** Opening Records for the task block **

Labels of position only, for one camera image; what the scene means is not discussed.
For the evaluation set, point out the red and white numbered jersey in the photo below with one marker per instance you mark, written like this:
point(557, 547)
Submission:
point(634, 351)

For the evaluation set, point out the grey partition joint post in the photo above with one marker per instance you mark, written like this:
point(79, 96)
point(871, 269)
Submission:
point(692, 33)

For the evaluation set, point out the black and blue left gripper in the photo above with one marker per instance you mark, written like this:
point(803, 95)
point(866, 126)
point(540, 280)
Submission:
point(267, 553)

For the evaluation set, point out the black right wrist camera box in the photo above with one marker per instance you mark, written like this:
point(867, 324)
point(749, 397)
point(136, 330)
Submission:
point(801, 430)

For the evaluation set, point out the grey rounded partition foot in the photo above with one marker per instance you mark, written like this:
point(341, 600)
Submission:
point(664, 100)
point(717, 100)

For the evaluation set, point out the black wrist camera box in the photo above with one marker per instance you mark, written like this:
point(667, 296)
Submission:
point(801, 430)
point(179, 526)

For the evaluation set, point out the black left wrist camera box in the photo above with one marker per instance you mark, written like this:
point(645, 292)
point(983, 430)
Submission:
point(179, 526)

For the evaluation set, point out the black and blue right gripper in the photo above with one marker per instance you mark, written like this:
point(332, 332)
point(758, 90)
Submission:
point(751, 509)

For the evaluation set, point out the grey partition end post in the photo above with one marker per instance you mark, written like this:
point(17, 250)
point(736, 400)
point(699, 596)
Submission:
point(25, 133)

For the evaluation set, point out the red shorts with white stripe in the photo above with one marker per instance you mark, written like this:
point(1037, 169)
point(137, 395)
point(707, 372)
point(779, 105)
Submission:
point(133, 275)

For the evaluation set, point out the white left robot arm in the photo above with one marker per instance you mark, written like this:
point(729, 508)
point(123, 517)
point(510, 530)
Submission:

** Closing Records for the task block **

What the task requires:
Every line in the data above has to be retyped exactly.

Your solution:
Labels of position only, for one camera image; what the scene means is not discussed.
For the evaluation set, point out the red and white numbered jersey in the photo below with one marker per instance you mark, written like this:
point(557, 547)
Submission:
point(634, 351)

For the evaluation set, point out the grey partition joint post in the photo above with one marker per instance you mark, written like this:
point(79, 96)
point(871, 269)
Submission:
point(692, 33)

For the evaluation set, point out the black and blue left gripper in the photo above with one marker per instance you mark, written like this:
point(803, 95)
point(866, 126)
point(540, 280)
Submission:
point(267, 553)

For the evaluation set, point out the black right wrist camera box in the photo above with one marker per instance you mark, written like this:
point(867, 324)
point(749, 397)
point(136, 330)
Submission:
point(801, 430)

For the evaluation set, point out the grey rounded partition foot in the photo above with one marker per instance you mark, written like this:
point(341, 600)
Submission:
point(664, 100)
point(717, 100)

For the evaluation set, point out the black wrist camera box in the photo above with one marker per instance you mark, written like this:
point(667, 296)
Submission:
point(801, 430)
point(179, 526)

For the evaluation set, point out the black left wrist camera box in the photo above with one marker per instance you mark, written like this:
point(645, 292)
point(983, 430)
Submission:
point(179, 526)

For the evaluation set, point out the black and blue right gripper in the photo above with one marker per instance you mark, written like this:
point(332, 332)
point(758, 90)
Submission:
point(751, 509)

For the evaluation set, point out the grey partition end post in the photo above with one marker per instance you mark, written like this:
point(17, 250)
point(736, 400)
point(699, 596)
Submission:
point(25, 133)

For the evaluation set, point out the red shorts with white stripe in the photo above with one marker per instance you mark, written like this:
point(1037, 169)
point(137, 395)
point(707, 372)
point(779, 105)
Submission:
point(133, 275)

For the evaluation set, point out the white left robot arm in the photo above with one marker per instance you mark, written like this:
point(729, 508)
point(123, 517)
point(510, 530)
Submission:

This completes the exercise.